Re: pgbench-ycsb

From: Dmitry Dolgov <9erthalion6(at)gmail(dot)com>
To: Fabien COELHO <coelho(at)cri(dot)ensmp(dot)fr>
Cc: a(dot)bykov(at)postgrespro(dot)ru, PostgreSQL-development <pgsql-hackers(at)postgresql(dot)org>
Subject: Re: pgbench-ycsb
Date: 2018-07-22 10:22:45
Message-ID: CA+q6zcXRqgTD-uG1snC4LiNAsBoujFHbnyZ3OL8q+1QPJso_mw@mail.gmail.com
Views: Raw Message | Whole Thread | Download mbox | Resend email
Thread:
Lists: pgsql-hackers

> On Sat, 21 Jul 2018 at 22:41, Fabien COELHO <coelho(at)cri(dot)ensmp(dot)fr> wrote:
>
> >> Could you provide a link to the specification?
> >>
> >> I cannot find something simple, and I was kind of hoping to avoid diving
> >> into the source code of the java tool on github:-) In particular, I'm
> >> looking for a description of the expected underlying schema and its size
> >> (scale) parameters.
> >
> > There are the description files for different workloads, like [1], (with the
> > custom amount of records, of course) and the schema [2]. Would this
> > information be enough?
> >
> > [1]: https://github.com/brianfrankcooper/YCSB/blob/master/workloads/workloada
> > [2]: https://github.com/brianfrankcooper/YCSB/blob/master/jdbc/src/main/resources/sql/create_table.sql
>
> The second link is a start.
>
> I notice that the submitted patch transactions do not apply to this
> schema, which is significantly different from the pgbench TPC-B (like)
> benchmark.
>
> The YCSB schema is key -> fields[0-9], all of them TEXT, somehow expected
> to be 100 bytes each, and update is expected to update one of these
> fields.
>
> This suggest that maybe a -i extension would be in order.
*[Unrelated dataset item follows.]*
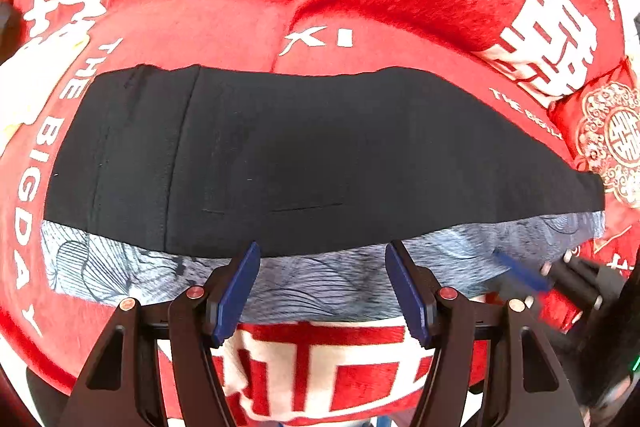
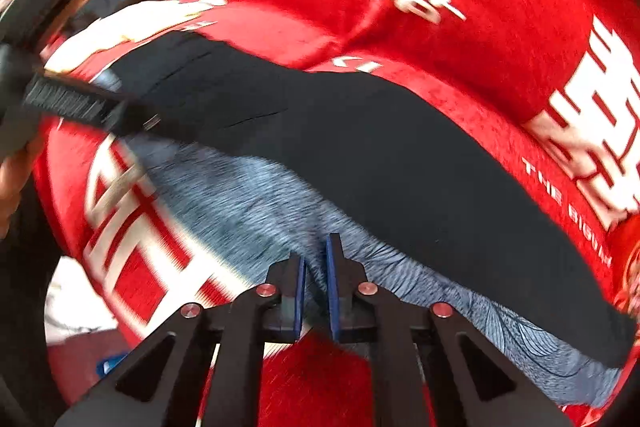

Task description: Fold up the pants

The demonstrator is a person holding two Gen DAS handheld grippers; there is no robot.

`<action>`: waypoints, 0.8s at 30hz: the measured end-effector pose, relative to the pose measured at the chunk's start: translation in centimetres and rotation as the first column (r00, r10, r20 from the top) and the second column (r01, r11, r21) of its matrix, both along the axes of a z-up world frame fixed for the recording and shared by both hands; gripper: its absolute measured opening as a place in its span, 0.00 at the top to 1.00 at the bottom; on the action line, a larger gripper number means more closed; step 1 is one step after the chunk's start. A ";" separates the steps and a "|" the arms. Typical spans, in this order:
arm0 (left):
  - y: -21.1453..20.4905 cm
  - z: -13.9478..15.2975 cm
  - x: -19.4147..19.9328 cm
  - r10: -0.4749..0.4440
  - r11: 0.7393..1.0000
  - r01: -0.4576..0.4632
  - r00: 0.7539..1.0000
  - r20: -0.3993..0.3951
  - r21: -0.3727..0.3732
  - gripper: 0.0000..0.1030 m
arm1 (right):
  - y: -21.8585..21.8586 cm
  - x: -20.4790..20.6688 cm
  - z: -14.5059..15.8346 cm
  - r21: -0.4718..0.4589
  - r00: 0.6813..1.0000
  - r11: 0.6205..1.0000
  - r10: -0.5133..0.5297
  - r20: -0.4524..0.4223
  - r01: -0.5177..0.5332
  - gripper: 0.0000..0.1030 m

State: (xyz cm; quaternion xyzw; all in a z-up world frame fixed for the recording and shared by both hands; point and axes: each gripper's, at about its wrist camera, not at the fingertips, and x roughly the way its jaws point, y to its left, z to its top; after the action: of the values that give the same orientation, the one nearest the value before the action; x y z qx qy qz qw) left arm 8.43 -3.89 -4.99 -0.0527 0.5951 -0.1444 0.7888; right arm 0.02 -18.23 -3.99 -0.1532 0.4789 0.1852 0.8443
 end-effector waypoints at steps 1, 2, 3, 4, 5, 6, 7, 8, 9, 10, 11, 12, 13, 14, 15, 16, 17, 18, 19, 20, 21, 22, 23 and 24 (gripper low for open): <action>-0.6 -0.2 -0.1 -0.012 1.000 0.012 1.000 -0.003 0.011 0.36 | 0.3 -0.6 -0.3 -0.025 1.000 1.000 0.016 -0.002 -0.016 0.90; -1.2 -0.5 -0.1 -0.025 0.999 0.025 1.000 -0.010 0.032 0.36 | 0.7 -1.1 -1.3 -0.087 1.000 0.996 0.025 -0.006 -0.025 0.89; -1.9 -1.2 0.0 -0.041 0.996 0.043 0.999 -0.030 0.075 0.36 | 0.7 -1.4 -2.0 -0.118 1.000 0.993 0.022 -0.010 -0.023 0.88; -2.6 -2.1 0.1 -0.056 0.991 0.061 0.997 -0.050 0.118 0.36 | 0.3 -1.6 -1.7 -0.096 1.000 0.995 0.012 0.001 -0.012 0.84; -2.9 -2.4 0.0 -0.061 0.988 0.066 0.997 -0.041 0.139 0.36 | -0.3 -1.5 -1.1 -0.062 1.000 0.998 -0.019 -0.014 0.018 0.68; -3.0 -2.3 0.0 -0.062 0.987 0.066 0.997 -0.034 0.145 0.36 | -1.0 -1.4 -0.3 -0.023 0.998 0.998 -0.058 -0.021 0.058 0.50; -3.0 -1.8 -0.1 -0.062 0.989 0.066 0.998 -0.031 0.136 0.36 | -2.0 -1.4 1.1 0.039 0.995 0.994 -0.100 0.004 0.100 0.42; -2.9 -1.2 -0.2 -0.062 0.994 0.064 0.998 -0.024 0.093 0.36 | -3.0 -1.3 2.7 0.111 0.989 0.985 -0.140 0.049 0.134 0.29; -3.0 -0.8 -0.2 -0.058 0.996 0.059 0.998 -0.017 0.073 0.36 | -3.7 -0.9 3.7 0.159 0.981 0.973 -0.179 0.078 0.165 0.22; -2.9 -0.3 -0.1 -0.045 0.997 0.045 0.999 -0.003 0.058 0.36 | -4.1 -0.4 4.1 0.187 0.974 0.964 -0.209 0.087 0.190 0.22; -3.0 -0.1 0.1 -0.031 0.998 0.030 1.000 0.005 0.057 0.36 | -4.5 0.9 4.2 0.220 0.962 0.945 -0.264 0.074 0.242 0.22; -3.1 -0.2 0.3 -0.014 0.998 0.014 1.000 0.003 0.056 0.36 | -4.6 1.7 3.9 0.225 0.955 0.936 -0.290 0.059 0.270 0.22; -3.2 -0.8 0.6 0.004 0.998 -0.003 1.000 -0.018 0.061 0.36 | -4.5 3.0 2.7 0.210 0.943 0.924 -0.332 0.031 0.319 0.22; -3.3 -1.7 0.8 0.013 0.997 -0.010 0.999 -0.042 0.082 0.36 | -4.5 3.5 1.6 0.176 0.933 0.919 -0.359 0.009 0.352 0.22; -3.4 -2.5 1.0 0.017 0.995 -0.011 0.998 -0.061 0.102 0.31 | -4.5 4.3 -0.5 0.098 0.918 0.913 -0.392 -0.058 0.396 0.22; -3.5 -2.9 0.8 0.009 0.993 -0.005 0.999 -0.040 0.114 0.28 | -4.6 4.7 -2.0 0.050 0.906 0.909 -0.406 -0.119 0.413 0.23; -3.5 -2.7 0.5 0.007 0.991 -0.005 1.000 -0.010 0.133 0.23 | -4.7 4.0 -2.3 0.077 0.910 0.907 -0.407 -0.078 0.413 0.21; -3.3 -2.8 0.4 0.017 0.989 -0.015 1.000 -0.013 0.145 0.16 | -4.6 3.5 -2.1 0.075 0.912 0.909 -0.405 -0.057 0.409 0.20; -3.1 -2.9 0.3 0.025 0.990 -0.023 1.000 -0.010 0.138 0.15 | -4.4 3.2 -2.5 0.053 0.916 0.915 -0.397 -0.064 0.400 0.20; -2.9 -2.9 0.2 0.027 0.991 -0.025 1.000 -0.008 0.128 0.15 | -4.1 2.7 -2.4 0.034 0.921 0.920 -0.388 -0.047 0.390 0.19; -2.8 -2.9 0.2 0.028 0.992 -0.027 1.000 -0.007 0.123 0.15 | -4.0 2.5 -2.5 0.024 0.921 0.921 -0.387 -0.047 0.388 0.19; -2.8 -2.9 0.1 0.029 0.992 -0.028 1.000 -0.007 0.124 0.14 | -4.0 2.3 -2.5 0.027 0.919 0.919 -0.393 -0.045 0.394 0.19; -2.9 -2.9 0.2 0.030 0.991 -0.029 1.000 -0.007 0.129 0.14 | -4.2 2.1 -2.5 0.035 0.912 0.912 -0.406 -0.053 0.408 0.19; -3.0 -2.9 0.3 0.032 0.991 -0.031 0.999 -0.008 0.133 0.14 | -4.4 2.0 -2.5 0.039 0.908 0.908 -0.414 -0.058 0.417 0.19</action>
State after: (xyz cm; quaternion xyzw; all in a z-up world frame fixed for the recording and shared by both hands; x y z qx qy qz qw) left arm 8.68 -6.85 -7.91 -0.0100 0.6067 -0.0917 0.7896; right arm 1.97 -22.61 -6.48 -0.0220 0.5158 0.0170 0.8562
Possibly
>
> pgbench -i -s 1 --layout={tpcb,ycsb} (or schema ?)
>
> where "tpcb" would be the default?
>
> I'm sceptical about using a textual primary key as it corresponds more to
> NoSQL limitations than to an actual design choice. I'd be okay with INT8
> as a pkey.
>
> I find the YSCB tablename "usertable" especially unhelpful. Maybe
> "pgbench_ycsb"?

Just to clarify - if I understand Anthony correctly, this proposal is not about
implementing exactly YCSB as it is, but more about using zipfian distribution
for an id in the regular pgbench table structure in conjunction with read/write
balance to simulate something similar to it.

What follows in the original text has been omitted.